#### WORK INSTRUCTION
Tally how many lines in the data below include "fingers", then please reply with only that figure.

Stored data entries:
***
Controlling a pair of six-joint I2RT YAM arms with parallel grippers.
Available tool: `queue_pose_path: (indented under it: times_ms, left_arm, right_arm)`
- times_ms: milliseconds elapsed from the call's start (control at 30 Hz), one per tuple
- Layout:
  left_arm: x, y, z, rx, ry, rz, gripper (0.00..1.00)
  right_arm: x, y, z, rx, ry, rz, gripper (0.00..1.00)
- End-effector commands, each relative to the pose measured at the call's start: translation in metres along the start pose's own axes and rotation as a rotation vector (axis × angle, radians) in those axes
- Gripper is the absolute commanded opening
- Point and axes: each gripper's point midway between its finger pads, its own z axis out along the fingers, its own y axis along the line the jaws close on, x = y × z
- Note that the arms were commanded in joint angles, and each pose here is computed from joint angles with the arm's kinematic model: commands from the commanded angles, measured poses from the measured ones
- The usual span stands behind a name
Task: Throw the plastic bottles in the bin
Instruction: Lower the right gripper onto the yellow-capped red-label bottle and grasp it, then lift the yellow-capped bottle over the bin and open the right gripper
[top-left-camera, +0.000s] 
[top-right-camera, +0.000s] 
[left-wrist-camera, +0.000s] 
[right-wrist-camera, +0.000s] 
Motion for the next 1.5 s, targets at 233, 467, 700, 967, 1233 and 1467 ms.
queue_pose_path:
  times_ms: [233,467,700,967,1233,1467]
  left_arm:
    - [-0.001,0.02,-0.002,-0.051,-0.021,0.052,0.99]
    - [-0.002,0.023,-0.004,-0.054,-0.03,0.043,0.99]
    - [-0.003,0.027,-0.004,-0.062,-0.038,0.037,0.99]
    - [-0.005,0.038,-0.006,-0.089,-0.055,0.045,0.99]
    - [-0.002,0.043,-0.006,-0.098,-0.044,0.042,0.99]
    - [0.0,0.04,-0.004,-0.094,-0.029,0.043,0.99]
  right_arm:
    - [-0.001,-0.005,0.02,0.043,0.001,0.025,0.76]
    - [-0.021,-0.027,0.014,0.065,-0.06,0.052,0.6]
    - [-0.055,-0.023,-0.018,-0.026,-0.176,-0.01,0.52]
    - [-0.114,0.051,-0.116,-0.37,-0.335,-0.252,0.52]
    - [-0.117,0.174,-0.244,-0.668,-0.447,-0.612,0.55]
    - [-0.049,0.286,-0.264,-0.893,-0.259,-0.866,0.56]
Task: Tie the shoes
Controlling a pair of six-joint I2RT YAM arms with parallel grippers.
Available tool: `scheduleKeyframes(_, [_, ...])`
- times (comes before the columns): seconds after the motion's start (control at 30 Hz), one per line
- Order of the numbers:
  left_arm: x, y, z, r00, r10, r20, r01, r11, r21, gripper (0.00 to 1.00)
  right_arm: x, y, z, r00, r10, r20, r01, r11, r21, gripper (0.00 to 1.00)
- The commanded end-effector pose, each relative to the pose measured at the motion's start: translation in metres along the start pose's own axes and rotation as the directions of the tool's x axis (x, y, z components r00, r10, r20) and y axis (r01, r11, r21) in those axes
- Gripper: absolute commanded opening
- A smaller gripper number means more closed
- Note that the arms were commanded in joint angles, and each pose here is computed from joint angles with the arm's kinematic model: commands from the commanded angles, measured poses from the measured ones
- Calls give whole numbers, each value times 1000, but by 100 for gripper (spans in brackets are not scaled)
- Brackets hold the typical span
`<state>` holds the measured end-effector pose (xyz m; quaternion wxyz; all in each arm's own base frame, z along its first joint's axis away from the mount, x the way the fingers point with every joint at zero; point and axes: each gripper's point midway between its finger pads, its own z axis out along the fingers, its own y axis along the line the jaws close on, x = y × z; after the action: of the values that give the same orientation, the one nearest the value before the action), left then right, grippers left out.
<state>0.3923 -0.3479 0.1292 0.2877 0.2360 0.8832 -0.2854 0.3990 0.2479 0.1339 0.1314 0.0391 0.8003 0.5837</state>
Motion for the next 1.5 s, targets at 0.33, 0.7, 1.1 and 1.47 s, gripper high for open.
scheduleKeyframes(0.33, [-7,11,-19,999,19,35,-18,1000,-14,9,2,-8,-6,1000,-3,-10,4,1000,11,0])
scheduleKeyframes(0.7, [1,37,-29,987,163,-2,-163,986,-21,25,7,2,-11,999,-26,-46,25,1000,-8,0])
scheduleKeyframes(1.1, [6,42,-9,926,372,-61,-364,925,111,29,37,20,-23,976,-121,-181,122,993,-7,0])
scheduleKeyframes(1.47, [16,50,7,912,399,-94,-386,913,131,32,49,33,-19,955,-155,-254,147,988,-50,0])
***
#### ANSWER BOX
2